= REQUIRED ACTION =
Given the records below, would you repeat exactly the lines that begin at the one containing "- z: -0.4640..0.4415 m" and end at the one containing "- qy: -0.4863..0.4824", inclusive?

= Entries taken from a collection =
Content starts

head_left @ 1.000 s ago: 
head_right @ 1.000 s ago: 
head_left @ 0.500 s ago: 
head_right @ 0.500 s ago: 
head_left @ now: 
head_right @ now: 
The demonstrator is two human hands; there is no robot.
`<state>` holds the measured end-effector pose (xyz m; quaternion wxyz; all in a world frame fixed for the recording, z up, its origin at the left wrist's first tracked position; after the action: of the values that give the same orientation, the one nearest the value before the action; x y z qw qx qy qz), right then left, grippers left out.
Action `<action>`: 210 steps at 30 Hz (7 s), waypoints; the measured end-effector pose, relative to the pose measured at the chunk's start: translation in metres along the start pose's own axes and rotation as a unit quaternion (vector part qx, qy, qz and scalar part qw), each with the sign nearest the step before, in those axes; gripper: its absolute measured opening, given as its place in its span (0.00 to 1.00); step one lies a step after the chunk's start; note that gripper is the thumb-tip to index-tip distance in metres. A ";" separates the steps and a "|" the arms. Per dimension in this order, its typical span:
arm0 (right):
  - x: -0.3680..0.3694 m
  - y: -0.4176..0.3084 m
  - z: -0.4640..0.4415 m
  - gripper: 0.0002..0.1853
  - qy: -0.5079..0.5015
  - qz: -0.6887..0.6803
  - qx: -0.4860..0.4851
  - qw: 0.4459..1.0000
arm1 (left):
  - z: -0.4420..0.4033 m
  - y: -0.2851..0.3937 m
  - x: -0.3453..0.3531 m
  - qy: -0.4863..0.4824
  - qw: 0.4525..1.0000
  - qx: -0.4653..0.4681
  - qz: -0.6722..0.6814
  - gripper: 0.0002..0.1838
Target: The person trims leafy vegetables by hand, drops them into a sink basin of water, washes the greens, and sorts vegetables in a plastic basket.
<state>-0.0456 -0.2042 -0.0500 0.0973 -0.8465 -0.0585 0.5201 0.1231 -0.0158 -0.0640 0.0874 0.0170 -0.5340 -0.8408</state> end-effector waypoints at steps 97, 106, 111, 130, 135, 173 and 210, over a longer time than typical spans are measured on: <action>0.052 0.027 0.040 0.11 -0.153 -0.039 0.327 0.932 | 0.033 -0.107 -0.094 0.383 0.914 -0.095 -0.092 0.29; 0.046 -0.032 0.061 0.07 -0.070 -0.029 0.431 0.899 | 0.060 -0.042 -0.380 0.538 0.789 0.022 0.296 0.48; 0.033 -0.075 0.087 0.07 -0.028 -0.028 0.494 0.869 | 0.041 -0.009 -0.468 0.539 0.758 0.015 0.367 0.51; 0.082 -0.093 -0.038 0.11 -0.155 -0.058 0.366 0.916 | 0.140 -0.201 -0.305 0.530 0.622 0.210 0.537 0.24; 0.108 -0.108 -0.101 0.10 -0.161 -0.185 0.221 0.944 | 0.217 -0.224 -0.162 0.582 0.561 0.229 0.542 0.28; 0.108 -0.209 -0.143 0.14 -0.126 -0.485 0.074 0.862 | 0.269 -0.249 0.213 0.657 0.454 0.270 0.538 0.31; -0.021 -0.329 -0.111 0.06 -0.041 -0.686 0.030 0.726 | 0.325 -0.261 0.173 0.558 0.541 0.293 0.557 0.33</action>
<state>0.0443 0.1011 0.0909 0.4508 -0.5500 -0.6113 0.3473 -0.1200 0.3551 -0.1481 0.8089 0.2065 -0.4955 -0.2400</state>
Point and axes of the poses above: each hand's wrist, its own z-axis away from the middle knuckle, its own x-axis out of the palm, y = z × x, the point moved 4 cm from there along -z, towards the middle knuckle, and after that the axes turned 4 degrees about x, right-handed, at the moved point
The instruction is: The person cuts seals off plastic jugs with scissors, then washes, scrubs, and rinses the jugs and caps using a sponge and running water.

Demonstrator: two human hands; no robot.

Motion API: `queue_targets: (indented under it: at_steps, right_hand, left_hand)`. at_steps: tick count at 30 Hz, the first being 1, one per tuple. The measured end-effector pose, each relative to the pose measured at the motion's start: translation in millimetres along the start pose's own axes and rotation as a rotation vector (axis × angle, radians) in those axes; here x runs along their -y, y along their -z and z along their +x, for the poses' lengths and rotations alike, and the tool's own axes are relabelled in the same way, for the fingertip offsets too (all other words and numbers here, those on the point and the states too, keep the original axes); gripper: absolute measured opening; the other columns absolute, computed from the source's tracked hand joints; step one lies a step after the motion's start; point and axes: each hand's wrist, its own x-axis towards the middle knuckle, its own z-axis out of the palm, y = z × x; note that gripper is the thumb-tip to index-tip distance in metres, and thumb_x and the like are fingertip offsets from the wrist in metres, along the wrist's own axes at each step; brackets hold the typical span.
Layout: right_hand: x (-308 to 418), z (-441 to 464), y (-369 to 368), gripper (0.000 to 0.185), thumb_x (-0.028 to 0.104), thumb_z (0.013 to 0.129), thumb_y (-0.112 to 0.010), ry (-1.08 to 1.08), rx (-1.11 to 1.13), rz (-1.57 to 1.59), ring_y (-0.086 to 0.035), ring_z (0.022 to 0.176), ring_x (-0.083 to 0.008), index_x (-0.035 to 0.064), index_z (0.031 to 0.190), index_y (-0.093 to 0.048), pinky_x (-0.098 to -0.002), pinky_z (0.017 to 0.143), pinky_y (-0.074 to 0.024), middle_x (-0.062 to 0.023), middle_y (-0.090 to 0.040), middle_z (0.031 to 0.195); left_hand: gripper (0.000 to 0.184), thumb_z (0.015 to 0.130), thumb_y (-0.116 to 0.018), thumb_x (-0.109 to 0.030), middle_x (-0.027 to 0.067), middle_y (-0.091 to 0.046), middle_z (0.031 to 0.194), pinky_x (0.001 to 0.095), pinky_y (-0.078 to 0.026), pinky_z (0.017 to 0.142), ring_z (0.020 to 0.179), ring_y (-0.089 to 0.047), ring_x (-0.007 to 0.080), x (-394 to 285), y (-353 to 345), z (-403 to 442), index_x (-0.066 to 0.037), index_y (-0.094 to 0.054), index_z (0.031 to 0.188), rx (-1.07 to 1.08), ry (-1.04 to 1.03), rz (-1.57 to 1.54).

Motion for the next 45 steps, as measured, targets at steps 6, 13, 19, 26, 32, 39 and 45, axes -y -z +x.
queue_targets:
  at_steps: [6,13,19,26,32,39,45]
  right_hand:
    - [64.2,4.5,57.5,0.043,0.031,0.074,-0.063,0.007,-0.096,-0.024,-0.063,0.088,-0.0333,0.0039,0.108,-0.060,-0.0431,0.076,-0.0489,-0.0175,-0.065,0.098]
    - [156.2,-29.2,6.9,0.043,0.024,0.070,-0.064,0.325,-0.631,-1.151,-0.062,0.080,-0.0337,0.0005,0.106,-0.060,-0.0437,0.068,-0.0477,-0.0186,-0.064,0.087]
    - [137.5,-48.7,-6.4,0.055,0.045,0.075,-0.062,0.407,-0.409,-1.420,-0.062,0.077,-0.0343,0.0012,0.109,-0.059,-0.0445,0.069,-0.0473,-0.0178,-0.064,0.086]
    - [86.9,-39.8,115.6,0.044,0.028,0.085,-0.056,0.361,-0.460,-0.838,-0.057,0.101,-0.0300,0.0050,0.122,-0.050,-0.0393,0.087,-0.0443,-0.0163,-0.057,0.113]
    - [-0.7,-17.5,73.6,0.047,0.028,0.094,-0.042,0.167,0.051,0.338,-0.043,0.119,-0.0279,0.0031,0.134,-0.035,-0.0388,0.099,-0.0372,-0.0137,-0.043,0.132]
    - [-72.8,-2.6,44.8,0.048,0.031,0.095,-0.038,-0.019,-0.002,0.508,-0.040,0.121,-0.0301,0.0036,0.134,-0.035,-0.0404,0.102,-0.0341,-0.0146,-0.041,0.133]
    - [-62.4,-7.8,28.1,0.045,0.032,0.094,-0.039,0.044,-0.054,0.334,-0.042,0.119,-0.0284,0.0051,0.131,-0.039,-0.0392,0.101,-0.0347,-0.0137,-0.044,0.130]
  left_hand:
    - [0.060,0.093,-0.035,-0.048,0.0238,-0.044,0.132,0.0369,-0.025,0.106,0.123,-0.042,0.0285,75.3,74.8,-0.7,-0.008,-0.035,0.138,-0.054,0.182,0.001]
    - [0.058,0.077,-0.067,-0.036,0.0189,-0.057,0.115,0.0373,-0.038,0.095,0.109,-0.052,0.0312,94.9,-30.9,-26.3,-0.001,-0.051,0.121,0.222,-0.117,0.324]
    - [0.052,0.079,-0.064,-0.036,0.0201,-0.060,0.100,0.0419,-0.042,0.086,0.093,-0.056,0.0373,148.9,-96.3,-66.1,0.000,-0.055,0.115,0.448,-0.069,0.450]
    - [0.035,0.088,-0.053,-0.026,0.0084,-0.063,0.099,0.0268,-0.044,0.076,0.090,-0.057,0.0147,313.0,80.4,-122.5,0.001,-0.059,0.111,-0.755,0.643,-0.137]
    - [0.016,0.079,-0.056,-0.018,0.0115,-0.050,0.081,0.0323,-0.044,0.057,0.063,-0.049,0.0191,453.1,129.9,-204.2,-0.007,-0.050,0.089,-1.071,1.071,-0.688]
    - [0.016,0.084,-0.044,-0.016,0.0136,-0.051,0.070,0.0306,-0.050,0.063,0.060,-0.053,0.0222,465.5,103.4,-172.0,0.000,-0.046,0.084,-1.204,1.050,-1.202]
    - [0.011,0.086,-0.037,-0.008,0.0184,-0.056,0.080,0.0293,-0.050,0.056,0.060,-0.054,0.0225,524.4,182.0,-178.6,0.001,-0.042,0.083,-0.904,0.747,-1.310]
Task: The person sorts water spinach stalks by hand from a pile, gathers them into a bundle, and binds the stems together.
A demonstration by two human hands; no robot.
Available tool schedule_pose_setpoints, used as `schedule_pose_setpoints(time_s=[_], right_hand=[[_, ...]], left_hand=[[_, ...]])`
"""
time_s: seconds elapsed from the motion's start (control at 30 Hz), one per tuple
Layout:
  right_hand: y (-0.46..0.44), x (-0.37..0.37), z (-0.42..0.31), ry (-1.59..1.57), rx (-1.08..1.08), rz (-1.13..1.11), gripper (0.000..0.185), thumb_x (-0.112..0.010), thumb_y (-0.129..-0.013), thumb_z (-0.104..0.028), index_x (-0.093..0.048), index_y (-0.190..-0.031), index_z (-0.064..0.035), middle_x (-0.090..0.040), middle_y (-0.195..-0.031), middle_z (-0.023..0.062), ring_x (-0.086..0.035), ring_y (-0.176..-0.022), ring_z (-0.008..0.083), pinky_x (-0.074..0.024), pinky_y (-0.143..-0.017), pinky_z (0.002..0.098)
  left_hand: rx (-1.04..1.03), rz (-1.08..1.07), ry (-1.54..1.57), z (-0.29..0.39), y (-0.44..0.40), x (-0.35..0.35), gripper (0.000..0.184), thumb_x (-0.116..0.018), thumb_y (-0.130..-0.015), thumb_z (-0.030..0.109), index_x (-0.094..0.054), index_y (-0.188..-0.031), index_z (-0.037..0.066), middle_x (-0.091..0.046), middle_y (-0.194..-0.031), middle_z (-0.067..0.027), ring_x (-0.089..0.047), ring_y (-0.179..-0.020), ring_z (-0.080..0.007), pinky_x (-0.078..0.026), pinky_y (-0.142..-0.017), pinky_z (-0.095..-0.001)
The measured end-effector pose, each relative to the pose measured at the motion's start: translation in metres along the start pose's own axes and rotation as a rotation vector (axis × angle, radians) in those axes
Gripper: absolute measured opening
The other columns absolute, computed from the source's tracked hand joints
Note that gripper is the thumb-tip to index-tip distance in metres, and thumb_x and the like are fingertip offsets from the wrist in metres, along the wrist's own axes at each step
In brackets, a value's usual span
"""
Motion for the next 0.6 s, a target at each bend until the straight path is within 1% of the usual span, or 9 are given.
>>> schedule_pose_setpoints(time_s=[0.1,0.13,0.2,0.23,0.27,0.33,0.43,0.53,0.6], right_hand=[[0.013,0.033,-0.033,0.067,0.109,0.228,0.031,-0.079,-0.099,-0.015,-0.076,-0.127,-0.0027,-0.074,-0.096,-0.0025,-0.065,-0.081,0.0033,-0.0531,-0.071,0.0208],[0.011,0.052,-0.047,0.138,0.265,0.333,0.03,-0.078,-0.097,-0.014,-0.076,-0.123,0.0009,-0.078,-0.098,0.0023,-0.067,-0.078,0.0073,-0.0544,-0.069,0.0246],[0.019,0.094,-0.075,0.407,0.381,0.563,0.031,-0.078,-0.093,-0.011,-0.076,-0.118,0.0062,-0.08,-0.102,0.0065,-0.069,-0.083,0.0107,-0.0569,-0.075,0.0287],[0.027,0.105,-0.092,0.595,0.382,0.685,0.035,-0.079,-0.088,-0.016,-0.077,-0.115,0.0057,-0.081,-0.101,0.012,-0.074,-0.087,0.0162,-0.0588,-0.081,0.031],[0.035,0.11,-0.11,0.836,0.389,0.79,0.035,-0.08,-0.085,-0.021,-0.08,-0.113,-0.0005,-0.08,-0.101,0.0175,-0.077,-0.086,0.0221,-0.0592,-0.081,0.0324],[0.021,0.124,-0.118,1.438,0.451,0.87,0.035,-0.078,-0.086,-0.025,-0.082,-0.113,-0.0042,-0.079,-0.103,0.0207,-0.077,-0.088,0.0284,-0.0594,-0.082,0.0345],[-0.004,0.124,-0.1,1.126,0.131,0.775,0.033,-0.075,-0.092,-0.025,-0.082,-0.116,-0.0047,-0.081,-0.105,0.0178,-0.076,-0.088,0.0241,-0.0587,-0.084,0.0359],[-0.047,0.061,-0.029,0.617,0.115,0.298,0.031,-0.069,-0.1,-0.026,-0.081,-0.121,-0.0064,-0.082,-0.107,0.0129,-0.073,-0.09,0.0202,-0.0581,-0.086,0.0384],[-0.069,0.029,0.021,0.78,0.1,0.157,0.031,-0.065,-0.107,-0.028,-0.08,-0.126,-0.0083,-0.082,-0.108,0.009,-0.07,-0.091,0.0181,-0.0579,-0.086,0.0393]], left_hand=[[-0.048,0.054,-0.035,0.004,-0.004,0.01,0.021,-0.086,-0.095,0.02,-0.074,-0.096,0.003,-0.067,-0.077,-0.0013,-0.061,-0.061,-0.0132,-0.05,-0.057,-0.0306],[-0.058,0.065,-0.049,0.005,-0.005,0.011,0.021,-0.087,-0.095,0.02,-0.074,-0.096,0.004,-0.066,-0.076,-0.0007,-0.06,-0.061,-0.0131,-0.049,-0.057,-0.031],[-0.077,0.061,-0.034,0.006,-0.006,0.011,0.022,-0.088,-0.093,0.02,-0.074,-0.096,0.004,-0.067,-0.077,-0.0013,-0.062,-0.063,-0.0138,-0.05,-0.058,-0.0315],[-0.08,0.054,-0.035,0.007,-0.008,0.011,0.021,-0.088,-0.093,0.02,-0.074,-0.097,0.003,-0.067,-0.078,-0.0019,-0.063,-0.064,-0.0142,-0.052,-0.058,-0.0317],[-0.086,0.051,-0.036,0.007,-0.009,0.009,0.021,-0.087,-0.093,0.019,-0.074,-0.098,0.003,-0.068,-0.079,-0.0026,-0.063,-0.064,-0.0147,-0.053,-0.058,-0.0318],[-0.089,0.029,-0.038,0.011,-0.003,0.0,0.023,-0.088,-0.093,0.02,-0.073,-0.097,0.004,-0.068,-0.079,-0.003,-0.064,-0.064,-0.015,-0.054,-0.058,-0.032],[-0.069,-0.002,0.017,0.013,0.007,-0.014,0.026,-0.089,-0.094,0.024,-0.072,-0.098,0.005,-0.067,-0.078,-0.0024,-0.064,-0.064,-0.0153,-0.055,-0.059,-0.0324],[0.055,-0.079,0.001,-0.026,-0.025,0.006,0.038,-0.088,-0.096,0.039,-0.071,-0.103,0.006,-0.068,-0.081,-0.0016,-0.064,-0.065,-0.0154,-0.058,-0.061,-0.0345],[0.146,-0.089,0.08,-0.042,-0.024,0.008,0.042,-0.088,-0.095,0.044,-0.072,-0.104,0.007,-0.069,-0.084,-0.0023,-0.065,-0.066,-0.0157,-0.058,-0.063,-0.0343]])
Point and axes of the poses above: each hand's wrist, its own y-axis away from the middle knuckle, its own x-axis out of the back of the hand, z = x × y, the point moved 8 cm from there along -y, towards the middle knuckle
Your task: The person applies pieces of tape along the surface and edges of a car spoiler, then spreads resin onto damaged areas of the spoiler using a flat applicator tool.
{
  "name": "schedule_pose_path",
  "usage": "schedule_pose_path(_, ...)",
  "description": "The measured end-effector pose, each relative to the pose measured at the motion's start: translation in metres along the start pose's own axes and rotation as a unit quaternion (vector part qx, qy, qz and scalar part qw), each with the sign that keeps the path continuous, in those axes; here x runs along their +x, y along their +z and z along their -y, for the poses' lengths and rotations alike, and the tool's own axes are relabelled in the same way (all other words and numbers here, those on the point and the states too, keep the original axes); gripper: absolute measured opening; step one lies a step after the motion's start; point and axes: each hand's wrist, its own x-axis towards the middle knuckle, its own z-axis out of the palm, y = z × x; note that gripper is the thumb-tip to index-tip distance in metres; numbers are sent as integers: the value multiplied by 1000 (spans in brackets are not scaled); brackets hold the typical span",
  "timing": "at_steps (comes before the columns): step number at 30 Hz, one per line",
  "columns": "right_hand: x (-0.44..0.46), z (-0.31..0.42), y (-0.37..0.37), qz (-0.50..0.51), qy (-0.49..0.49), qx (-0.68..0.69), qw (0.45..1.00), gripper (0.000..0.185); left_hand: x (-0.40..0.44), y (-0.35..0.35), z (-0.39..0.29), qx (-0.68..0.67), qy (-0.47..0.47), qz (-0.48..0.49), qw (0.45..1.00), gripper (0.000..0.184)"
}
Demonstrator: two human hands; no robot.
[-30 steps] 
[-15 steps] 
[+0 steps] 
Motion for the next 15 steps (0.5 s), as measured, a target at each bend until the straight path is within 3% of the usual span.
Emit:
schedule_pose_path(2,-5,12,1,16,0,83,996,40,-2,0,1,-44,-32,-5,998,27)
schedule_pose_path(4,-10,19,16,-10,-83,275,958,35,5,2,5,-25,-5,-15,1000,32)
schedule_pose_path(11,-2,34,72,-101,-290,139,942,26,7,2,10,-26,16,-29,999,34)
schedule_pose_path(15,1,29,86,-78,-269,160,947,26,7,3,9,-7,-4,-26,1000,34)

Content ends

= EXPECTED OUTPUT =
  - z: -0.4640..0.4415 m
  - gripper: 0.0002..0.1853
  - qy: -0.5079..0.5015
  - qz: -0.6887..0.6803
  - qx: -0.4860..0.4851
  - qw: 0.4459..1.0000
arm1 (left):
  - z: -0.4420..0.4033 m
  - y: -0.2851..0.3937 m
  - x: -0.3453..0.3531 m
  - qy: -0.4863..0.4824

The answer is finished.